Azure ARM: SQL Server High-Availability and Multi-Datacenter Disaster Recovery with Internal Load Balancers (ILB)

Article
01/26/2016

Introduction

I already posted in my blog several articles related to high-availability (HA) and disaster recovery (DR) for SQL Server in Azure Virtual Machines (VM), what I’m going to discuss in this new article is the Azure Resource Manager (ARM) evolution of the same HA/DR architecture based on AlwaysOn Availability Groups (AG) and Azure Internal Load Balancer (ILB). The Azure Service Management (ASM) version of this article is contained in my blog post below:

SQL Server 2014 High-Availability and Multi-Datacenter Disaster Recovery with Multiple Azure ILBs

http://blogs.msdn.com/b/igorpag/archive/2014/12/22/sql-2014-high-availability-and-multi-datacenter-disaster-recovery-with-multiple-azure-ilbs.aspx

ARM presents lots of great improvements, relaxed limitations and new features compared to legacy ASM, then it is definitely the API you should use going forward. The most important feature ARM provides here, in this specific context, is the possibility to have 3 “Fault Domains” (FD) for each “Availability Set” (AS): this means that if you have 3 cluster nodes, maybe 2 SQL instances and 1 Cluster node as witness, they will be evenly distributed in 3 different Azure racks, thus only 1 Cluster VM will be down in case of single Azure (rack) failure. It is worth remembering that previously Azure Service Management (ASM) only provided 2 FDs. Still today, if you want high availability for SQL Server deployed in Azure VMs, you have to use AlwaysOn Availability Group (AG) since SQL Mirroring is a deprecated feature and Failover Clustering (AlwaysOn FCI) is not supported yet, due to the lack of shared storage being possible in Azure VMs. Please also note that Azure Files (SMB Share) is *not* supported as Cluster Fileshare Witness.For more information on supportability, you can read the article below:

Microsoft server software support for Microsoft Azure virtual machines

https://support.microsoft.com/en-us/kb/2721672

IMPORTANT: Cloud Service is a deprecated concept and no longer supported in Azure ARM API:

Azure Subscription and Service Limits, Quotas, and Constraints

https://azure.microsoft.com/en-us/documentation/articles/azure-subscription-service-limits

ARM Architecture

Internal Load Balancer (ILB) was also available with ASM API, but ARM brought Azure networking part several steps forward, including full automation and scripting support for Azure Virtual Network (VNETs) and VPN tunnel creations. For complex/advanced VPN topologies,
see my blog post below:

Hub&Spoke, Daisy-Chain and Full-Mesh VNET topologies in Azure ARM using VPN

http://blogs.msdn.com/b/igorpag/archive/2015/10/01/hub-amp-spoke-daisy-chain-and-full-mesh-vnet-topologies-in-azure-arm.aspx

In the diagram below I reported the general architecture of the HA/DR solution for SQL Server, using two different Azure datacenters and Internal Load Balancers (ILBs) in ARM mode:

Let me recap here the main architectural choices and points of attentions in Azure:

At the time of writing this blog post, only one ILB is supported per single “Availability Set” (AS), then only one AG Listener (if ILB is used).
No public endpoint exposed over the Internet for SQL Server: in both the primary and the secondary sites I used Azure ILB (1 for each site), then only accessible from services and VMs in the same VNETs used here.
I created one VNET in the primary Azure datacenter and one VNET in the secondary Azure datacenter, then I connected them using Azure VPN.
- In this specific scenario, high-performance Azure VPN Gateway has been used since it is more than enough in term of supported bandwidth, be sure to review its characteristics before deciding to adopt it:

Azure Virtual Network Gateway Improvements

http://azure.microsoft.com/blog/2014/12/02/azure-virtual-network-gateway-improvements

- If this VPN Gateway will not satisfy your bandwidth requirements, you need to consider Azure Express Route as indicated in the link below:

ExpressRoute or Virtual Network VPN – What’s right for me?

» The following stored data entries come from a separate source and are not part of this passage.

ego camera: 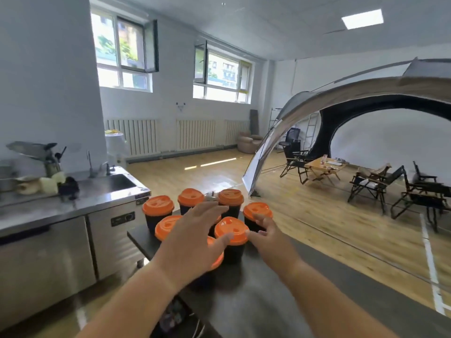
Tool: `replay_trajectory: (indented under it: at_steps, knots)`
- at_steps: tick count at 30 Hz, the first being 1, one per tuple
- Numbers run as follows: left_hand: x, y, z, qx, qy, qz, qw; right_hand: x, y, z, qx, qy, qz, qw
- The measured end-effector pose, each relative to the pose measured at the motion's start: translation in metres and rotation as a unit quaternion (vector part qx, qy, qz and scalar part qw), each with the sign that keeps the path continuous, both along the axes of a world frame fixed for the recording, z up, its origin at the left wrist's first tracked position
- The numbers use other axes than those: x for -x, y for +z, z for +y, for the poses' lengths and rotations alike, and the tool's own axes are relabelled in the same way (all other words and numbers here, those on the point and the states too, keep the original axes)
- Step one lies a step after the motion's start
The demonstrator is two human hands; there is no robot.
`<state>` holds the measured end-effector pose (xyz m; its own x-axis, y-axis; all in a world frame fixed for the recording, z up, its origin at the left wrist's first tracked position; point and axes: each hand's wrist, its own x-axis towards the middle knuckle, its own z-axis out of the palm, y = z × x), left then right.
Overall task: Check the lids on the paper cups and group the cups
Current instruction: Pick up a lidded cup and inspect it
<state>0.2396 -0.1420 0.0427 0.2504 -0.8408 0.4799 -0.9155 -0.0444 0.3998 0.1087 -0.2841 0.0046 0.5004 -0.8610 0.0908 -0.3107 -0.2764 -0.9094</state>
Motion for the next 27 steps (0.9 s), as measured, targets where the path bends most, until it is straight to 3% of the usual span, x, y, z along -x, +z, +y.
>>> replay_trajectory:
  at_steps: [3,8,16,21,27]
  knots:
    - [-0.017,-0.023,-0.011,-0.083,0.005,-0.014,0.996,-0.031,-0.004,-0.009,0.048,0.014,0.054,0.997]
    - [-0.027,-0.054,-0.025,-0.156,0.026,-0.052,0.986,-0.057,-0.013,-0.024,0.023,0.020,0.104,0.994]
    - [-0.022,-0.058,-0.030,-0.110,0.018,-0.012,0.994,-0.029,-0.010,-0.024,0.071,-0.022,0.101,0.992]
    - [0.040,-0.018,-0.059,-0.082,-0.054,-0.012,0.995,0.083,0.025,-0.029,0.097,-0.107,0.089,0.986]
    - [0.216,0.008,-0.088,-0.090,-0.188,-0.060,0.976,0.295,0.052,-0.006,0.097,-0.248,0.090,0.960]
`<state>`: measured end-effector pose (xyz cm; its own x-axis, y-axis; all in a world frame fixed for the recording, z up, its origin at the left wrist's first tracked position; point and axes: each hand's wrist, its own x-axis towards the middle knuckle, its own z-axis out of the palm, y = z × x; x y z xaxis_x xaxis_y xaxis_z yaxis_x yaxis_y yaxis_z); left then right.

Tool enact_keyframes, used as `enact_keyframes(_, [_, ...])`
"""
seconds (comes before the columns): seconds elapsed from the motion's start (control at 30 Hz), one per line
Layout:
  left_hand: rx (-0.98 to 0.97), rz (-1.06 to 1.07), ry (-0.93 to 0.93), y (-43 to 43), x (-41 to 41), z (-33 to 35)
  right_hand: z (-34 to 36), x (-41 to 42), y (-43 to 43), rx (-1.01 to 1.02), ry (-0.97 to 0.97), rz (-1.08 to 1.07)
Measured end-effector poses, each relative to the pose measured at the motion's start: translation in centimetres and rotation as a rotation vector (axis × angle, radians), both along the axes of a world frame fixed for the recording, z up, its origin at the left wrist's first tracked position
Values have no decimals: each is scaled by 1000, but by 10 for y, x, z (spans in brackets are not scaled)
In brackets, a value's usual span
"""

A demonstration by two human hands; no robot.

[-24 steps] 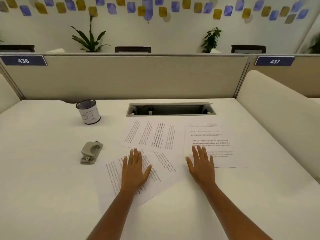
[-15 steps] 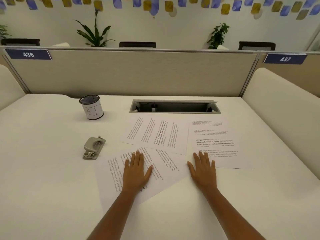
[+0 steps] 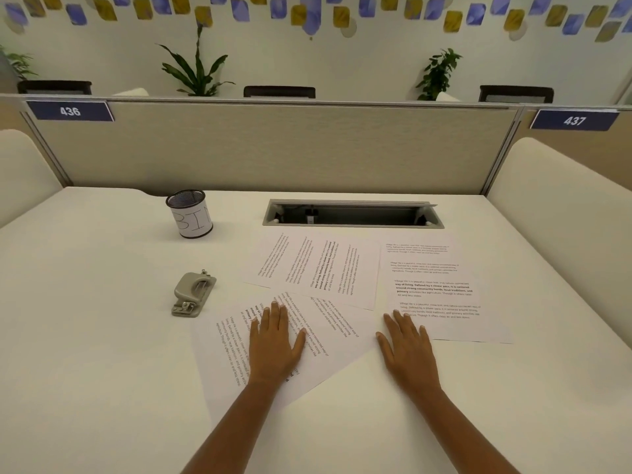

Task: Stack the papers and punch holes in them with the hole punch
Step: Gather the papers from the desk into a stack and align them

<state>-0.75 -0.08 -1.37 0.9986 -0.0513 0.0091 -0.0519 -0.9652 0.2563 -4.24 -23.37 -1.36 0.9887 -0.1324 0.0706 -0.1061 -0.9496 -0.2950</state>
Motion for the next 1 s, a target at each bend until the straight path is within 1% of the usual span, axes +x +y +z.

http://azure.microsoft.com/blog/2014/06/10/expressroute-or-virtual-network-vpn-whats-right-for-me

In the primary Azure datacenter, I installed two SQL Server 2014 VMs in the same “Availability Set” (AS) to ensure 99,95% HA as requested by Azure SLA. I also installed a third Cluster Node VM, using minimal resources with no SQL Server installed since its purpose is only to provide an odd quorum majority. I also installed them in the same VNET and same subnet. Each SQL VM uses static IP addresses inside the VNET.

Manage the availability of virtual machines

http://azure.microsoft.com/en-us/documentation/articles/virtual-machines-manage-availability

For the above SQL Server instances, I configured synchronous data replication with automatic failover: in this way, in case of a single SQL VM failure, AlwaysOn AG will take over and failover to the second SQL Server VM with no data loss and no manual intervention:

NOTE: there is nothing specific here preventing you to allow readable secondaries, you can change this AlwaysOn configuration setting, if required by your specific scenario.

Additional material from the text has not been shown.